昼間にはよく飛香舎にお出ましになられて楽しく過ごされている。
わたしもご一緒したことがあるけれど、たくさんの女房が来ていて東宮たちとそれは華やかなひと時だった。

後宮に来てからわたしには御簾や几帳の陰から姿も見せてくれなかったのに、今まで見たこともない笑顔に驚いた。

六条大納言などは昼間に自分の娘の麗景殿れいけいでんの女御の所に寄り付きもしない帝に、なんとか麗景殿に足を運んで貰おうと躍起になっている。
若い者も競って飛香舎へ来ているようだ。これもまた六条大納言には腹立たしいらしい。

内大臣も式部卿の宮も同様だ。
(内大臣の娘は弘徽殿こきでんの女御で、式部卿の宮の娘は常寧殿じょうねいでんの 女御だ)

後宮で今一番華やかなのは飛香舎だろう。

しかし、しかしである。

昼は良い。
華やかなのに越したことはない。

問題は夜だ。

「昼間にいくら足繁く通っても、あんなに女房が大勢いてはすることもできないね。御子は生まれてはこないよ。

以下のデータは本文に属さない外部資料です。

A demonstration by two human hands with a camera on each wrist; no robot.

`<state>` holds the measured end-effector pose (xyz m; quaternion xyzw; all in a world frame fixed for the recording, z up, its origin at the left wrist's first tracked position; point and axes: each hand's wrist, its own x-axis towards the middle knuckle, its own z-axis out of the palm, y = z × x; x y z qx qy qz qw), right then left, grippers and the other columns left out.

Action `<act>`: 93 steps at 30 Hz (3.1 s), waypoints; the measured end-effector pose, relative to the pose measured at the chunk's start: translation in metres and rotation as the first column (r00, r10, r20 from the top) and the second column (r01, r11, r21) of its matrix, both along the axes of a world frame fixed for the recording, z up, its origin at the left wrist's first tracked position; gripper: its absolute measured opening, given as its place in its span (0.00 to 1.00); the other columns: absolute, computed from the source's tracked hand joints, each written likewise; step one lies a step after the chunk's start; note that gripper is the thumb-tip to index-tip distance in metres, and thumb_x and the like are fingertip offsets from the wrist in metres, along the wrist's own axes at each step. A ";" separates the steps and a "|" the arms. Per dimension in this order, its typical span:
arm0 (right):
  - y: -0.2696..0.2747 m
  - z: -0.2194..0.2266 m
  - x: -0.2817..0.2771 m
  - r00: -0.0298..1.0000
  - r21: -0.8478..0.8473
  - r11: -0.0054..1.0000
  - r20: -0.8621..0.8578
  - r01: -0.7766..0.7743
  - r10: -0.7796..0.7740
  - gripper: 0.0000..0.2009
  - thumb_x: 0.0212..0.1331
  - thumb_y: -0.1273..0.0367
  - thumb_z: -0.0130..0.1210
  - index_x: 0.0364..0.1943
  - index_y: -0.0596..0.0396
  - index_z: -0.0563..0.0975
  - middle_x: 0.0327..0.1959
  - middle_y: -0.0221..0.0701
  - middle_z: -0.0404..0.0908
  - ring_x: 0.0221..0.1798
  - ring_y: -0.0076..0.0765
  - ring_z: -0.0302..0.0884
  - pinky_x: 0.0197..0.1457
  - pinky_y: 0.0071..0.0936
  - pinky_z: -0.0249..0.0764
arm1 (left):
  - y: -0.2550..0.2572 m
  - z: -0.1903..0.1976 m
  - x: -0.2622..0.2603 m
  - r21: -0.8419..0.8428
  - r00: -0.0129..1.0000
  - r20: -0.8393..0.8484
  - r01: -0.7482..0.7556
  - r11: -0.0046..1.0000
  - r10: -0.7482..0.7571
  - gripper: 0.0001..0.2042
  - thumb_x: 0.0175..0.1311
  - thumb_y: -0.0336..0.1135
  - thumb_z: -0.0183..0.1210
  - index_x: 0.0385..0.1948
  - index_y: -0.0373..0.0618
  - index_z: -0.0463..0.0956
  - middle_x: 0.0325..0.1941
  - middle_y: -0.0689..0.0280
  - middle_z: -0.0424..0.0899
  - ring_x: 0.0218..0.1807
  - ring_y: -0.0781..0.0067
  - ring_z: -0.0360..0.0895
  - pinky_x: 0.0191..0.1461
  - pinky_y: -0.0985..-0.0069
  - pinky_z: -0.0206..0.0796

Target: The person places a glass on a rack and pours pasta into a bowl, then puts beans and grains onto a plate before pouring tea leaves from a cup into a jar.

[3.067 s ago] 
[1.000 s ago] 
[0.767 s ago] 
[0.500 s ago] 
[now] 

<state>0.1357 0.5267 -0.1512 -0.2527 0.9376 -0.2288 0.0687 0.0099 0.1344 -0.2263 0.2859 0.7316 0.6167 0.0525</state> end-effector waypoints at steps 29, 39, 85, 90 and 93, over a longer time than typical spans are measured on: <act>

まさか、見られてするのが好きなのか?わたしも見物に行きたいものだ。
ほほっ」

六条大納言は嫌味を云ってくる。

六条大納言は野心家だ。
北の方は降嫁された内親王だが、北の方にするのに裏で手を回したと噂が流れた。

麗景殿の女御入内の折も、六条の北の方が従兄弟である先帝に頼み込んで、女御としての入内が決まった。

『わたくしの娘を更衣などではなく女御として入内させて下さい』
と泣き付かれた、と先帝が仰っていた。

ーーー更衣は女御に次ぐ地位である。

入内の支度も贅を凝らしたもので、女房の衣装に至るまでとことんこだわっていると殿上人の間で、話題に上った。